Ex-NSA Director Admits 'We Kill People Based On Metadata' with Drone Strike
We All now know about the existence of the extensive metadata collection program by U.S National Security Agency (NSA), which creates an intimate repository of our lives -- whom we love, whom we're friends with, where we work, whom we call, when we you, how long we talk over the calls, and how often calls between the two parties are made and even the your interactions on social networking sites.

Although U.S Government always argues that Metadata doesn't record the actual content (of your call) and it is used for NSA's automated analysis, but should we be worried?

You are unique in the world and therefore your metadata too. So anyone with knowledge of the subject knows that analyzing terabytes of metadata can easily reveal far more details about a person's life than ever before.

Worldwide debate on mass surveillance still was not finished yet, but today is a new alarming report revealed that US government murdering people around the world based solely on their metadata.
Cybersecurity

Former CIA and NSA Director Michael Hayden admitted that Government select targets on the basis of metadata for killing people with Drone Strike around the world.
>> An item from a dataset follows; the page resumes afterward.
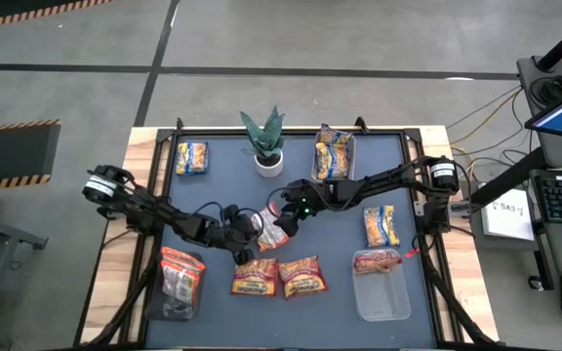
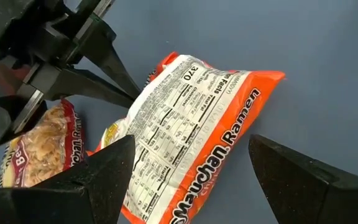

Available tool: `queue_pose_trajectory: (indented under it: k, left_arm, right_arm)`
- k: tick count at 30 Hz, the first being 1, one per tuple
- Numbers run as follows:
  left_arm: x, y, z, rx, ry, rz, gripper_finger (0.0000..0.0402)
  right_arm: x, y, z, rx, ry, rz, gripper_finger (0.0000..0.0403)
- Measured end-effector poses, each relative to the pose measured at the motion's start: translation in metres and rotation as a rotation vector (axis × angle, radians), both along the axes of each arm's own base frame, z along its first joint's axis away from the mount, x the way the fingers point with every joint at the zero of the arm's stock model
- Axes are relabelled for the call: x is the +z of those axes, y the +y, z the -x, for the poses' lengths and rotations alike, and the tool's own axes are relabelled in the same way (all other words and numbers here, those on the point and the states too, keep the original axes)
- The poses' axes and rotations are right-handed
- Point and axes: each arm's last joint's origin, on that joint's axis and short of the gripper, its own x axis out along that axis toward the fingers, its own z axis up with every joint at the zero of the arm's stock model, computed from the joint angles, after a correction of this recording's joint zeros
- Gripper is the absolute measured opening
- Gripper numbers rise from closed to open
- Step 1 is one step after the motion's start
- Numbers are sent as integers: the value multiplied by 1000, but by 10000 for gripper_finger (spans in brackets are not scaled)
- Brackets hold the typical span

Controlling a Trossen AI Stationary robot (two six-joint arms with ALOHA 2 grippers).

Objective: Sort Maruchan noodles
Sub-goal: Put the orange instant noodle pack into the gray bin

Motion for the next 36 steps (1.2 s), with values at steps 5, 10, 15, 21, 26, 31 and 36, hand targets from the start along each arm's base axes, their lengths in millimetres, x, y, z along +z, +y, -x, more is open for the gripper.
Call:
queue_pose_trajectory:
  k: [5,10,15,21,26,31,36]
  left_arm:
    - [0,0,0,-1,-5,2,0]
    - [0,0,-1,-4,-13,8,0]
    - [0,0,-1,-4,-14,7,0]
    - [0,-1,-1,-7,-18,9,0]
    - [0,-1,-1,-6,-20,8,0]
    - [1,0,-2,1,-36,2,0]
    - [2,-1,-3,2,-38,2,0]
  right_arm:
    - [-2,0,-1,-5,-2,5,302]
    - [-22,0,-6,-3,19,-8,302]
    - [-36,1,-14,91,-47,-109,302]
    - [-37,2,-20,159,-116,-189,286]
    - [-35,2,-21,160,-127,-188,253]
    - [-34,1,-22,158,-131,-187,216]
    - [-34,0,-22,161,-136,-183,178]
During a recent debate between Georgetown University Law Center professor David Cole and General Michael Hayden, concerning the National Security Agency's bulk surveillance programs at Johns Hopkins University, General Hayden made the comments, "it is absolutely correct. We kill people based on metadata. But that's not what we do with this metadata,".
Though immediately after realizing the gravity of the admission he had just made, he tries to qualify the statement to "But that's not what we do with this metadata".

"So NSA gets phone records, gets them from the telephone company, been getting them since October of 2001 from one authority or another, puts them in a lockbox… and under very strict limitations can access the lockbox," Hayden said.

In an article posted at New York Review of Books, Professor David Cole elaborated, "Under the USA Freedom Act, the NSA would be prohibited from collecting phone and Internet data en masse. Instead, such records would remain with the telephone and Internet companies… and the NSA would only be authorized to approach those companies on an individual, case-by-case basis… and only when it could first satisfy the Foreign Intelligence Surveillance Court that there is reasonable suspicion that a particular person, entity, or account is linked to an international terrorist or a representative of a foreign government or political organization," said Cole.

So, Now will you still make "phew" reactions that it is "just your metadata"?